#### [Problem details]
Retype the listing exactly, minus its pictures.

#### [Information supplied]
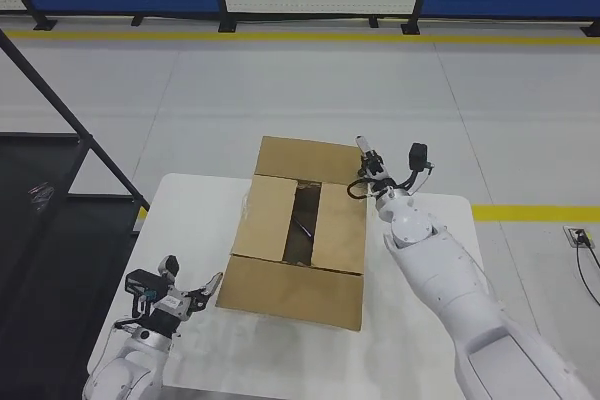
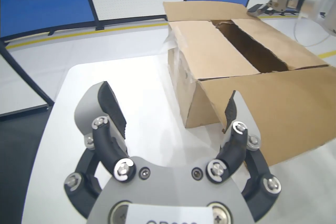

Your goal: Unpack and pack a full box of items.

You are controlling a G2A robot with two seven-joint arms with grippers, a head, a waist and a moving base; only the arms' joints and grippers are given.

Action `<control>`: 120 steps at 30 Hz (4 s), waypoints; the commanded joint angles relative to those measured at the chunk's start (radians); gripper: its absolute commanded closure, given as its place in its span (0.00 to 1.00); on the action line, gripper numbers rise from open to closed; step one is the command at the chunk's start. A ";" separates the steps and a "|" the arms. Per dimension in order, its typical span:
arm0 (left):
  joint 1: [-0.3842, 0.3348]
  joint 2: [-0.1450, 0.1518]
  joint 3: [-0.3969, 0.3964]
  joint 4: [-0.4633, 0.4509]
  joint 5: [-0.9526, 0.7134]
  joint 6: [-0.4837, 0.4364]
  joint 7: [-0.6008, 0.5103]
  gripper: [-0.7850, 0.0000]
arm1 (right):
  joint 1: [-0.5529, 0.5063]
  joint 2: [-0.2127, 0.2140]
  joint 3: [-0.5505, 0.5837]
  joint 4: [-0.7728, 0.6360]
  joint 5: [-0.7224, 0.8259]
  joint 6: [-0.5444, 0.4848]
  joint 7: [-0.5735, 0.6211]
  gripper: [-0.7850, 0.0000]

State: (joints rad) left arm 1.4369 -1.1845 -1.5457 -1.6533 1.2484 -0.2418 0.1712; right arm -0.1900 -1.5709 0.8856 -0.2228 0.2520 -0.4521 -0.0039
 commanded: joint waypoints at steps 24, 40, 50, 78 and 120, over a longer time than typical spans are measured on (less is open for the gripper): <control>-0.336 -0.032 0.156 0.313 0.055 0.108 -0.119 0.00 | -0.121 0.101 0.146 -0.044 0.090 -0.093 0.370 0.00; -0.282 -0.021 0.129 0.301 0.088 0.010 -0.041 0.00 | -0.163 0.110 0.182 -0.117 0.100 -0.088 0.499 0.00; -0.230 -0.015 0.086 0.249 0.061 0.018 -0.018 0.00 | -0.197 0.120 0.191 -0.155 0.070 -0.096 0.568 0.00; -0.195 -0.007 0.047 0.224 0.059 -0.001 -0.038 0.00 | -0.426 0.214 0.299 -0.471 0.028 -0.120 0.851 0.00; -0.163 0.001 0.029 0.090 0.343 0.204 -0.114 0.00 | -0.574 0.228 0.312 -0.886 0.035 -0.150 0.760 0.00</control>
State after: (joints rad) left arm 1.2767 -1.1837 -1.5180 -1.5605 1.6031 -0.0087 0.0632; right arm -0.7641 -1.3428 1.1975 -1.1087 0.2861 -0.6014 0.7566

#### [The answer]
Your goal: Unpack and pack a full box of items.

You are controlling a G2A robot with two seven-joint arms with grippers, a head, a waist and a moving base; only the arms' joints and grippers are given.

Action `<control>`: 120 steps at 30 Hz (4 s), waypoints; the commanded joint angles relative to those measured at the chunk's start (radians); gripper: its absolute commanded closure, given as its place in its span (0.00 to 1.00); on the action line, gripper numbers rise from open to closed; step one is the command at the chunk's start. A ";" separates the steps and a "|" the arms. Per dimension in order, its typical span:
arm0 (left):
  joint 1: [-0.3842, 0.3348]
  joint 2: [-0.1450, 0.1518]
  joint 3: [-0.3969, 0.3964]
  joint 4: [-0.4633, 0.4509]
  joint 5: [-0.9526, 0.7134]
  joint 6: [-0.4837, 0.4364]
  joint 7: [-0.6008, 0.5103]
  gripper: [-0.7850, 0.0000]
arm1 (right):
  joint 1: [-0.5529, 0.5063]
  joint 2: [-0.2127, 0.2140]
  joint 3: [-0.5505, 0.5837]
  joint 4: [-0.7728, 0.6360]
  joint 5: [-0.7224, 0.8259]
  joint 6: [-0.5444, 0.4848]
  joint 7: [-0.5735, 0.6211]
  gripper: [-0.7850, 0.0000]

State: (joints rad) left arm 1.4369 -1.1845 -1.5457 -1.6533 1.2484 -0.2418 0.1712; right arm -0.1900 -1.5709 0.8856 -0.2228 0.2520 -0.4521 -0.0039
 commanded: joint waypoints at steps 24, 40, 50, 78 and 120, over a longer time than typical spans are measured on (less is open for the gripper): <control>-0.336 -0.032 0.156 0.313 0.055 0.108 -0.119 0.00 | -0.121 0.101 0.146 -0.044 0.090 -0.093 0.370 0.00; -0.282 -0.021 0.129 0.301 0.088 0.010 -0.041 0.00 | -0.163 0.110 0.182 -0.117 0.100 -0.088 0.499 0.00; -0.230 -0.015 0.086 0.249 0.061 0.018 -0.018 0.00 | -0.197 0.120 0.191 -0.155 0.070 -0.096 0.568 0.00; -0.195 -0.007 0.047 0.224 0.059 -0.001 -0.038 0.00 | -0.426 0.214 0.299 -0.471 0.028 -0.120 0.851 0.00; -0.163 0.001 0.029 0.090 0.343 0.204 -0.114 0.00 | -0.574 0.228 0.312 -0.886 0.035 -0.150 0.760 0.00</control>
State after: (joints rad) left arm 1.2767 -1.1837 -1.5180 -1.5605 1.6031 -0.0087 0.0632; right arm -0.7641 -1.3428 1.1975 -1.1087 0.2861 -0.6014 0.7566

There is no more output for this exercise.